From "WCC Media" <Media@wcc-coe.org>
Date Tue, 15 Feb 2005 14:06:14 +0100

World Council of Churches - News Release
Contact: +41 22 791 6153 +41 79 507 6363 media@wcc-coe.org
For immediate release - 15/02/2005

HEALING TRANSFORMS, EMPOWERS AND RECONCILES, MODERATOR SAYS

Free photos available, see below
Ninety years ago, the Ottoman empire began to kill the Armenians within
its borders. Systematic genocide took up to a million and a half Armenian
lives.

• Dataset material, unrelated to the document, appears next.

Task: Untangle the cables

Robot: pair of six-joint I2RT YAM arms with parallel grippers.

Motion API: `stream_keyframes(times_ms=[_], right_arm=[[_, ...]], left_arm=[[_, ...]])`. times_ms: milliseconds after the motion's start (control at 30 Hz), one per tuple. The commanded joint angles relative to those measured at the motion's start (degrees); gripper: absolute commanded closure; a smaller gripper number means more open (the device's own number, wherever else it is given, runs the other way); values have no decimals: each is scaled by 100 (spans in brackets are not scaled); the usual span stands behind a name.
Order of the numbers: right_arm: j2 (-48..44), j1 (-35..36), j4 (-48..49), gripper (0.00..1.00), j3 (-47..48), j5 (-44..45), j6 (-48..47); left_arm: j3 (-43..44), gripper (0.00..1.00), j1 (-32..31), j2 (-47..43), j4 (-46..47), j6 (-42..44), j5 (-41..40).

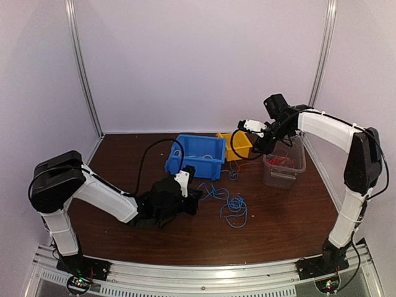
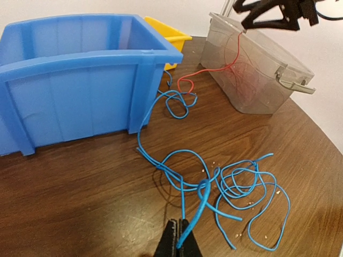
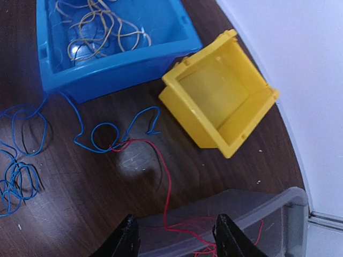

By 1923, almost the whole Armenian population of Anatolian Turkey
had disappeared.

"The past haunts the victims," Catholicos Aram I told the central
committee of the World Council of Churches (WCC) today, using the painful
story of his own people as an example. "We cannot free ourselves from the
past unless that past is duly recognized," Aram I said, in the last report
of his term as moderator of the committee.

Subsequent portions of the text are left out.